The building, a former gymnasium, served as a headquarters for the Gestapo during World War II. Following the Nazi retreat in 1944, the KGB moved in. More than 2,000 people were executed there, and 300 hundred priests were held prisoner – including Tamkevicius.
“In 8 months I was interrogated 60 times – every other day,” he said.
“The pope wanted to come and visit the roots of our pain,” the archbishop told CNA following the visit.
Born in 1938, Tamkevicius vividly remembers the Soviet occupation, and he told CNA about the campaign of religious repression Lithuanians faced under the communist regime.
“The Soviets wanted to destroy Lithuania and suppress religious freedom – that was non existent. They arrested more than 300 priests, who were not even allowed to teach. They wanted to minimize the Church. It was then that we started to think what we could do to resist the Soviets.”
Tamkevicius played an active part in resisting communist persecution of the Church in Lithuania. With four other priests, he founded in 1978 the Catholic Committee for the Defense of Believers’ Rights.
He also set up the Chronicle of the Catholic Church of Lithuania, a small magazine – produced on a typewriter – that reported on the situation of the Church and of Catholics in the Baltic state. Tamkevicius edited the Chronicle for 11 years.
Asked about why he felt called to play such a prominent role during a period of active persecution for the Church, Tamkevicius told CNA, “I entered the Church, and I entered it completely.”
As a Jesuit priest, Tamkevicius began his work of resistance by writing a news bulletin to inform the world about the persecution faced by the Church in Lithuania. As one of the younger members of the order, he felt called to take on an active role.
“I was one of the youngest,” he said, “so I made the decision that I could risk something for the Church.” Tamkevicius founded the Chronicle in 1972.
“Every issue of the Chronicle of the Church in Lithuania carried stories about what was happening here. When I started, I had no idea how many KGB collaborators were all around us. It was only thanks to God I could continue to write the Chronicles for 11 years.”
“In that place Pope Francis visited,” he said, “thousands have been killed, while thousands more were sent to into exile in the Soviet Union.” The archbishop was among them.
In 1983, Tamkevicius was arrested and held by the KGB. He was sentenced to 10 years of forced labor and exile. He served some of his sentence in Siberia.
Tamkevicius told CNA that Francis’ visit was an emotional moment for him.
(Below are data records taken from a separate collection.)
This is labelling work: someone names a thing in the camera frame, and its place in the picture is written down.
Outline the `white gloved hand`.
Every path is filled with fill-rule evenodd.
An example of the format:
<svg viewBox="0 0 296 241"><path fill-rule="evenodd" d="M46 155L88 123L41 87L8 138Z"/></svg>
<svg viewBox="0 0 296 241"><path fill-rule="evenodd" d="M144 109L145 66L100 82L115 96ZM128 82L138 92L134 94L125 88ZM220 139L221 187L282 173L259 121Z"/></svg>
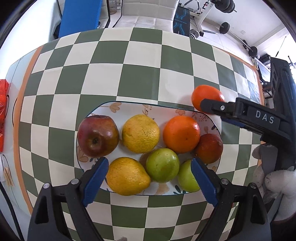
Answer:
<svg viewBox="0 0 296 241"><path fill-rule="evenodd" d="M278 149L270 144L257 146L252 152L255 159L273 161L277 158ZM267 190L281 194L282 199L274 219L275 224L284 224L295 216L295 171L278 170L265 174L260 164L253 173L253 182L259 188L261 196L264 195L263 185Z"/></svg>
“I dreamed for 35 years that the pope would one day visit the place where I and others were imprisoned, and so I thanked the pope for showing solidarity with our people.”
The pope’s speech was less important to the archbishop than the fact that he was there. He told CNA that Francis “said nothing in particular, he showed solidarity.” He added that entering the museum building brought back memories, “good and bad.”
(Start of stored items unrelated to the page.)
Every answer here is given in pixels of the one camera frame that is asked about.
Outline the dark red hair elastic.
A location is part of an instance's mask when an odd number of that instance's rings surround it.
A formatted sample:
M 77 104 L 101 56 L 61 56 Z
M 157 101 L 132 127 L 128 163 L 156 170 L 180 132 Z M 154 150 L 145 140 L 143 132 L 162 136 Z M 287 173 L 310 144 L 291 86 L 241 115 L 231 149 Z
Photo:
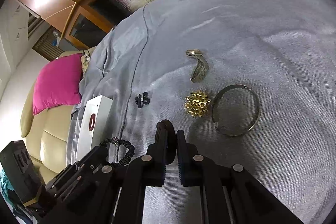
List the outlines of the dark red hair elastic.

Among the good things, he said, was his recollection of “the prayers, never more intense – the Rosary, the reading of the Bible.” These devotions sustained him during a period in which he was held and questioned by the Soviets.
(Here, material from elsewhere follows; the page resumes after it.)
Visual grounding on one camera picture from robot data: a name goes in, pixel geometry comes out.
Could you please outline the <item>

Tamkevicius was eventually released as part of Mikhail Gorbachev’s perestrojka program. He returned home and was appointed spiritual director of the seminary in Kaunas, Lithuania’s second largest city, in 1989, becoming the rector of the seminary the following year.
In 1991, he was consecrated an auxiliary bishop of the Archdiocese of Kaunas, becoming the city’s archbishop in 1996.